L’euphorie de l’inauguration du site d’Azelik a cependant été quelque peu entamée par les mauvaises nouvelles venant du Japon. Effet collatéral du tsunami du 11 mars, les malheurs de la centrale nucléaire de Fukushima-Daiichi n’ont pas été sans conséquences sur les cours de l’uranium. Entre le 7 et le 14 mars, le prix de la livre de yellow cake a dégringolé de 9,8 % (de 66,50 à 60 dollars), mettant fin au cycle haussier provoqué par l’envolée des cours pétroliers. « Cet indéniable manque à gagner devrait être absorbé par une meilleure rationalisation des revenus générés par nos ressources naturelles, assure Ali Idrissa, directeur général adjoint de la télévision privée Dounia. Notre admission en qualité de “pays conforme” à l’Initiative pour la transparence dans les industries extractives (ITIE), le 2 mars à Paris, confirme le bien-fondé de nos nouvelles dispositions législatives. »

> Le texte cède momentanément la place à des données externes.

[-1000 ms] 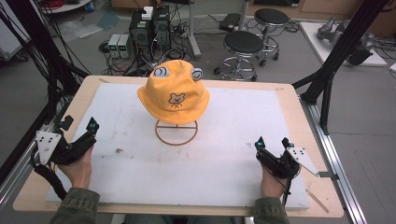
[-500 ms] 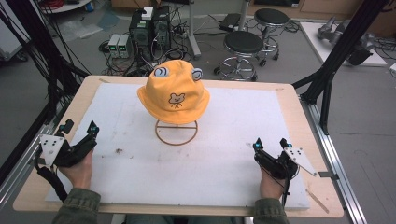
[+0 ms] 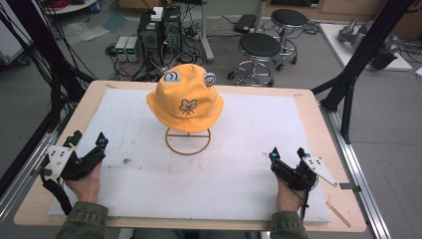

Outre les mesures inscrites dans la Constitution promulguée le 25 novembre, qui dispose que les revenus miniers doivent être prioritairement affectés aux opérations de développement et en partie épargnés au profit des générations futures, le dispositif de contrôle mis en place comprend la création d’un observatoire des ressources naturelles et l’élaboration d’une charte de gouvernance des revenus miniers. « Près de 15 % des revenus des industries extractives, assure Salamatou Gourouza, la ministre des Mines et de l’Énergie du gouvernement de transition, sont d’ores et déjà reversés, au titre du développement local, aux communes sur lesquelles sont implantés les sites de production. » Les citoyens nigériens devraient donc, enfin, voir la couleur de l’uranium.